What the task requires: Your task is to copy the data exactly while leaving out every picture.

Data segment:
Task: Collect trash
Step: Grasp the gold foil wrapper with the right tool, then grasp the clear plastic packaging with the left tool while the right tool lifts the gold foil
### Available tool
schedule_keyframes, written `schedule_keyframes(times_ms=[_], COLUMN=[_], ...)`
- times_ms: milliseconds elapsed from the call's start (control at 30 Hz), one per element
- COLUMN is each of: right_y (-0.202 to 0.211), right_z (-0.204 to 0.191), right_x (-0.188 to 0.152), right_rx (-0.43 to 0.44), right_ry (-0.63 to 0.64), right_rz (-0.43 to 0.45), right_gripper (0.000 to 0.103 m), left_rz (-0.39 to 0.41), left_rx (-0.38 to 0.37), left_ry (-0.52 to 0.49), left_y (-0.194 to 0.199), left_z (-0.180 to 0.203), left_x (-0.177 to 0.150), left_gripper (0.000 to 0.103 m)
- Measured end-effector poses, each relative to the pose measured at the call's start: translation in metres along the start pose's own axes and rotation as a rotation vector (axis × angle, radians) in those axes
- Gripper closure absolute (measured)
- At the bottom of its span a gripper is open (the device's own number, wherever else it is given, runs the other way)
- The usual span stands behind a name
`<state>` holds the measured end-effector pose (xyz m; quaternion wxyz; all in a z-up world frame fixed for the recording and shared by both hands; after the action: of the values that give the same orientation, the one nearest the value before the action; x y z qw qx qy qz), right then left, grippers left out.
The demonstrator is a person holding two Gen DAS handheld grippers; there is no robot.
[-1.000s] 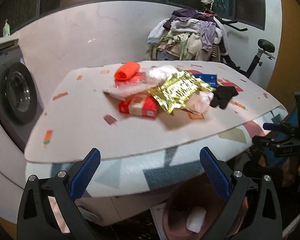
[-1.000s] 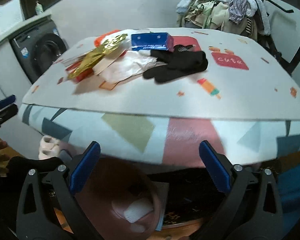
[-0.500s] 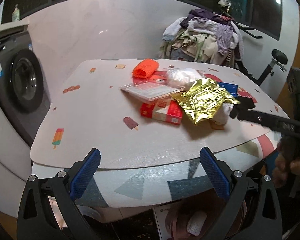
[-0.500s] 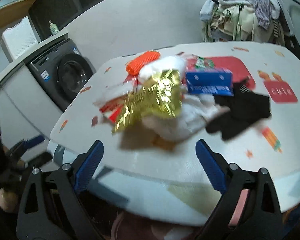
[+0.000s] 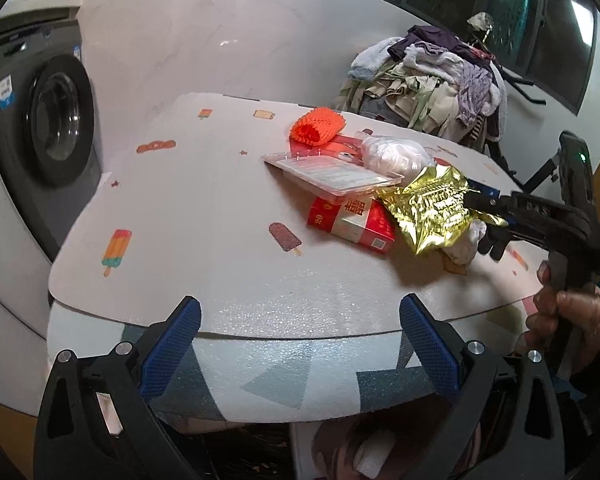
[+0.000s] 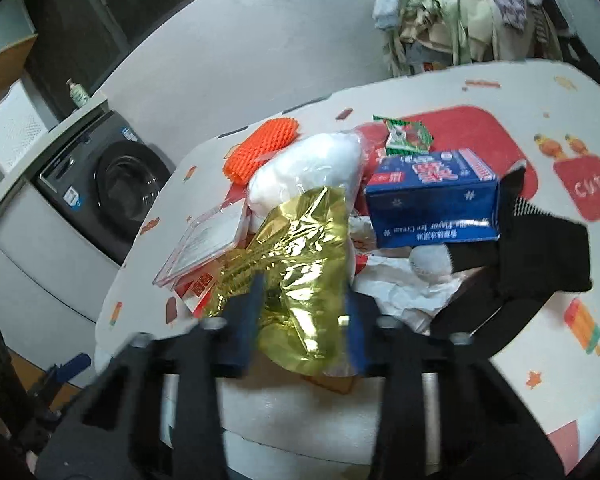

Written reply:
Task: Collect trash
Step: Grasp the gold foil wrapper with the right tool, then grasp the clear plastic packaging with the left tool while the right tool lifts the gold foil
### Available tool
schedule_keyframes, written `schedule_keyframes(times_ms=[_], COLUMN=[_], ...)`
- times_ms: milliseconds elapsed from the call's start (control at 30 Hz), one per element
- COLUMN is each of: right_y (-0.202 to 0.211), right_z (-0.204 to 0.191), right_x (-0.188 to 0.152), right_rx (-0.43 to 0.44), right_ry (-0.63 to 0.64), right_rz (-0.43 to 0.45), right_gripper (0.000 to 0.103 m), left_rz (-0.39 to 0.41), left_rx (-0.38 to 0.37), left_ry (-0.52 to 0.49), left_y (-0.194 to 0.199), left_z (-0.180 to 0.203), left_x (-0.177 to 0.150), left_gripper (0.000 to 0.103 m)
- Measured end-effector poses, each relative to the pose measured at the call's start: translation in metres along the start pose's own axes and rotation as a rotation vector (axis × angle, radians) in those axes
- Gripper closure absolute (measured)
- At the bottom of its span a gripper is open (the device's own number, wherever else it is given, runs the other way)
- The usual span stands behind a name
`<state>` holds the measured end-effector pose (xyz m; quaternion wxyz; all in a z-up world frame fixed for the recording and shared by both hands; after the action: of the values that give the same orientation, the one nearest the value before the action; x y z qw qx qy qz), right then left, grippers left out.
The demonstrator is a person holding two Gen DAS handheld grippers; there is no robot.
[-1.000s] 
[-1.000s] 
[-0.500s] 
[-0.500s] 
[+0.000s] 
[+0.000s] 

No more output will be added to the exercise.